(ACTIVITY) Would you please return every line from the listing that contains the word "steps"?

··· DATA EXCERPT ···

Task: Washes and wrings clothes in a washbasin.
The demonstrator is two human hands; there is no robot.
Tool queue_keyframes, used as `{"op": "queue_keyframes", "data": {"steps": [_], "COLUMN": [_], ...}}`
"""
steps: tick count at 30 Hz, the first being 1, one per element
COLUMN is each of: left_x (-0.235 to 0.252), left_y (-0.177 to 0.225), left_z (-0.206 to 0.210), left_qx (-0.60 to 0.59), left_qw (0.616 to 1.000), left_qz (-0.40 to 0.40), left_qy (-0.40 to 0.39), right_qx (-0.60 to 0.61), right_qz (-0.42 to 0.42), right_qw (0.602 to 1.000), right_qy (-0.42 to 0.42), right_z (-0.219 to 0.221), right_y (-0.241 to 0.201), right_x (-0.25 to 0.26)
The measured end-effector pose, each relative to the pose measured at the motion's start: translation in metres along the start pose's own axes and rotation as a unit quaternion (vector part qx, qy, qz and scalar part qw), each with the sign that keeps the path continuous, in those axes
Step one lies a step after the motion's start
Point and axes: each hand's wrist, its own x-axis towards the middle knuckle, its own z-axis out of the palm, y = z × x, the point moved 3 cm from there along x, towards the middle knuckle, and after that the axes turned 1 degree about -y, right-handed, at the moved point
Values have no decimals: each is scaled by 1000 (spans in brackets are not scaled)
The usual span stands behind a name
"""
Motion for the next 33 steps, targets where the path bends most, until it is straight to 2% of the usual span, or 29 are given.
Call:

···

(WRITTEN RESPONSE)
Tool queue_keyframes, used as `{"op": "queue_keyframes", "data": {"steps": [_], "COLUMN": [_], ...}}`
steps: tick count at 30 Hz, the first being 1, one per element
Motion for the next 33 steps, targets where the path bends most, until it is straight to 2% of the usual span, or 29 are given.

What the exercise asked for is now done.